TO DO
Copy the listing below line for line, starting at its first line and ending with the line that has "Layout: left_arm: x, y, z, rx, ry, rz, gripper" in it. Add nothing.

[Start of section]

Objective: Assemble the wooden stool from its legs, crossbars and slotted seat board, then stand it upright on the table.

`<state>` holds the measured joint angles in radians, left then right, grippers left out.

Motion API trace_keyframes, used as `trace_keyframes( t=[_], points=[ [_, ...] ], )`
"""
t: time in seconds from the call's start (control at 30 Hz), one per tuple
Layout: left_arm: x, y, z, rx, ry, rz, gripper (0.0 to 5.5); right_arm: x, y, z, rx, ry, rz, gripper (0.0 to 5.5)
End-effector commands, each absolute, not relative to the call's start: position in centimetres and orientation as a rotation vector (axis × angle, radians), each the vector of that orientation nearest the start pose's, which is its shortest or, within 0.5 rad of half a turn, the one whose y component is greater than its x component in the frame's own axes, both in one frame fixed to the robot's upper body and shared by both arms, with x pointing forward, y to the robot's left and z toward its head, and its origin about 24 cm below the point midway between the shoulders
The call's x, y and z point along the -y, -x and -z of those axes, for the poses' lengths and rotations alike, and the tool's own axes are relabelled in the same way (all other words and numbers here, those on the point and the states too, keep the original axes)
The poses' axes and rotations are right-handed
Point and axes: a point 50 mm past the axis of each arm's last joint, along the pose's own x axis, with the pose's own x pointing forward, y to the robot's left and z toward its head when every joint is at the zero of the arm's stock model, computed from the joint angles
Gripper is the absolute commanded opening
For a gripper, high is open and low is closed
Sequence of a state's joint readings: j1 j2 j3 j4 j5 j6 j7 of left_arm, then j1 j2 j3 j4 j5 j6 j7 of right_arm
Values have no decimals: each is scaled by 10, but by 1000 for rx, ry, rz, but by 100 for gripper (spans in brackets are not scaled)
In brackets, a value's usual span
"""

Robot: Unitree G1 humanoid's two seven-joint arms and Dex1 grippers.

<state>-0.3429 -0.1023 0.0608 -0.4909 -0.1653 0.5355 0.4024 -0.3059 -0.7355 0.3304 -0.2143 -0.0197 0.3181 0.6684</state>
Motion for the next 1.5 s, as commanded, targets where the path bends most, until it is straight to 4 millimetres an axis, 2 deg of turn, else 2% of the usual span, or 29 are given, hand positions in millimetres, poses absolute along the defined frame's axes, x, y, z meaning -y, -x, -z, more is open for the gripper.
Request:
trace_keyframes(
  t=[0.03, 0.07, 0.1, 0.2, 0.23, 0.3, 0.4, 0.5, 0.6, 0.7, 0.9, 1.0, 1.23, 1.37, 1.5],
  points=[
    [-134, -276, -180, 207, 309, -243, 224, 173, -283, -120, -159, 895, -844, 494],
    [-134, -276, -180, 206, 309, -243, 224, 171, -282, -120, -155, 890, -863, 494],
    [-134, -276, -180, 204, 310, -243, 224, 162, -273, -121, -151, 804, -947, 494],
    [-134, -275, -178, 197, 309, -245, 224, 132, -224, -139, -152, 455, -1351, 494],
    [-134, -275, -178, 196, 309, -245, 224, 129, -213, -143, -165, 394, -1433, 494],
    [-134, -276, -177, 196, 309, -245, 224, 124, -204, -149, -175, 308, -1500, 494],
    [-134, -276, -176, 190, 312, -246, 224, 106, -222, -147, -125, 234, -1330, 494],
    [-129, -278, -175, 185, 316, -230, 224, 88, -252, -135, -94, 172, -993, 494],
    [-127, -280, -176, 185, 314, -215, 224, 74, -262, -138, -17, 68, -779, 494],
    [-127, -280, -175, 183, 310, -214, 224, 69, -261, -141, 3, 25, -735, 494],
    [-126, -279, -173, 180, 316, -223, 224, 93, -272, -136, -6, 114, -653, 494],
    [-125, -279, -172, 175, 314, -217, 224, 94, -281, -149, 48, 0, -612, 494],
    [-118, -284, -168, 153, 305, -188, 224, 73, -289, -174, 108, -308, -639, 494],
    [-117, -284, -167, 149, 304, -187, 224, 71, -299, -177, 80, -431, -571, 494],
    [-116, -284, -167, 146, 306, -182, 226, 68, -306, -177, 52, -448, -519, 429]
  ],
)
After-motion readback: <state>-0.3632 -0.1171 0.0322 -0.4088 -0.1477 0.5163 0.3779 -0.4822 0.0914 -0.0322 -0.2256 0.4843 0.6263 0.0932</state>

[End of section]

ANSWER TO THE PROBLEM
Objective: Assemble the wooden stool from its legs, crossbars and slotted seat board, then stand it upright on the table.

`<state>` holds the measured joint angles in radians, left then right, grippers left out.

Motion API trace_keyframes, used as `trace_keyframes( t=[_], points=[ [_, ...] ], )`
"""
t: time in seconds from the call's start (control at 30 Hz), one per tuple
Layout: left_arm: x, y, z, rx, ry, rz, gripper (0.0 to 5.5); right_arm: x, y, z, rx, ry, rz, gripper (0.0 to 5.5)

The exercise has been answered completely.